Choose natural products
One of the biggest changes I made around 5.5 years ago once I discovered the hazards of beauty ingredients such as parabens and SLS was to switch to a natural beauty routine. I read the ingredients on almost all by beauty products and toiletries and got rid of the lot. I started getting super fussy about what I bought and chose products with a high natural ingredient content, plant based fragrances and organic ingredients.
I’m certain the toxic shampoos I was using before this, that I had assumed were safe, were actually irritating my scalp and making my eczema worse. Since changing to a natural hair routine, I’ve had no eczema or skin complaints on my scalp. Choosing natural products to soothe your eczema from companies such as The Green Loom is more beneficial for your skin than choosing risky chemical filled toxic products and pharmaceuticals.
Emotional stress is a trigger for eczema according to the National Eczema Association, but they don’t exactly know why. We do know that stress is more than just a feeling or mental state of health as it does have negative effects on the rest of our body with increased levels of the hormone cortisol which can cause lots of issues in the body.

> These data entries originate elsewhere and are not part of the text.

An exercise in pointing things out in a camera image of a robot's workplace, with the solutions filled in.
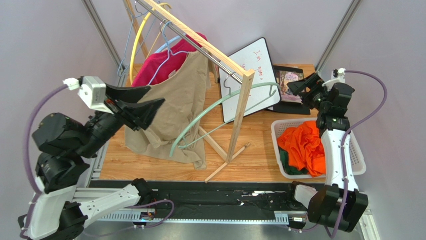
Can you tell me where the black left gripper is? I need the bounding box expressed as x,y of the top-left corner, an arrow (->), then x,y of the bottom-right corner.
77,81 -> 168,158

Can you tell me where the mint green hanger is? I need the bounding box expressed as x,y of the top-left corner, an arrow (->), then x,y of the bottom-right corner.
169,72 -> 282,159

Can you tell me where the beige t-shirt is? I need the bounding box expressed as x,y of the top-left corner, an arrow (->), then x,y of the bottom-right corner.
125,51 -> 214,170

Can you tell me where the lavender wire hanger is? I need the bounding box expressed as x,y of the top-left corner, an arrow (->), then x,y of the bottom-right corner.
147,49 -> 189,86

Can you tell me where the orange t-shirt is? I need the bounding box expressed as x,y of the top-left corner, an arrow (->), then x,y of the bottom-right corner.
277,121 -> 327,178

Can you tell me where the green t-shirt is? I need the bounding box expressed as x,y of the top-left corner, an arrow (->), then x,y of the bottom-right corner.
278,148 -> 310,176

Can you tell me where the light blue wire hanger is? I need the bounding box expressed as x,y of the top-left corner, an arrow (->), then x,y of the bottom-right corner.
117,0 -> 159,77

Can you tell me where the yellow hanger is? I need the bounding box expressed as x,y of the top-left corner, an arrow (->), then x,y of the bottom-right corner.
125,0 -> 161,86

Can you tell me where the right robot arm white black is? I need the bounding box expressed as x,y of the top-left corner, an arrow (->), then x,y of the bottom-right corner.
287,73 -> 369,234

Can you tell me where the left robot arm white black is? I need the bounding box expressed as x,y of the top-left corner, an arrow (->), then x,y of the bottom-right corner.
18,85 -> 165,240

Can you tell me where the magenta t-shirt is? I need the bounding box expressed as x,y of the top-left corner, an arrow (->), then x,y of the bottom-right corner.
131,39 -> 218,89

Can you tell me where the blue hanger at back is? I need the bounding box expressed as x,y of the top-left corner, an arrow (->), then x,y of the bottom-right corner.
154,21 -> 189,56

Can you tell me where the illustrated paperback book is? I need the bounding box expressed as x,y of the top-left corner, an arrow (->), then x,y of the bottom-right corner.
278,70 -> 304,104

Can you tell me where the metal hanging rod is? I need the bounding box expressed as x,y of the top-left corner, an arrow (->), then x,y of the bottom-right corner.
137,0 -> 246,84

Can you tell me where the white plastic basket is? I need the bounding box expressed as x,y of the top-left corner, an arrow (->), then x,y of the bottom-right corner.
271,118 -> 367,180

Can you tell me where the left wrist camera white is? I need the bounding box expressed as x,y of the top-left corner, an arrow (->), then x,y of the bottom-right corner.
62,76 -> 113,114

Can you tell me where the white whiteboard black frame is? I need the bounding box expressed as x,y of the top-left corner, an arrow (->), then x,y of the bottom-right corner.
219,37 -> 281,123

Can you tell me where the wooden clothes rack frame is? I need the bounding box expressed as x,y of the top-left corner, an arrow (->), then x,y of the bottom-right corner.
121,0 -> 256,184

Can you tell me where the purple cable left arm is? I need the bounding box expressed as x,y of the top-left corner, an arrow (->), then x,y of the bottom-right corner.
19,84 -> 176,240

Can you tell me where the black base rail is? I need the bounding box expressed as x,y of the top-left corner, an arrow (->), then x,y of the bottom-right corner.
148,181 -> 307,221

It’s another catch-22 situation whereby stress may have caused eczema to flare up, but then you’re stressed because you have eczema! It’s definitely worth finding to root cause of your stress and trying to address these issues as well as working on reducing stress techniques.
I feel I get stressed far too much, but I’ve found relaxation through yoga and love to run at the gym to battle my stress and feel calmer.
Whilst eczema may seem like a purely physical condition that requires medication at first glance, that’s not always the case. Sometimes it’s better look at the underlying causes of skin conditions and make a few healthier lifestyle choices to combat the problem naturally.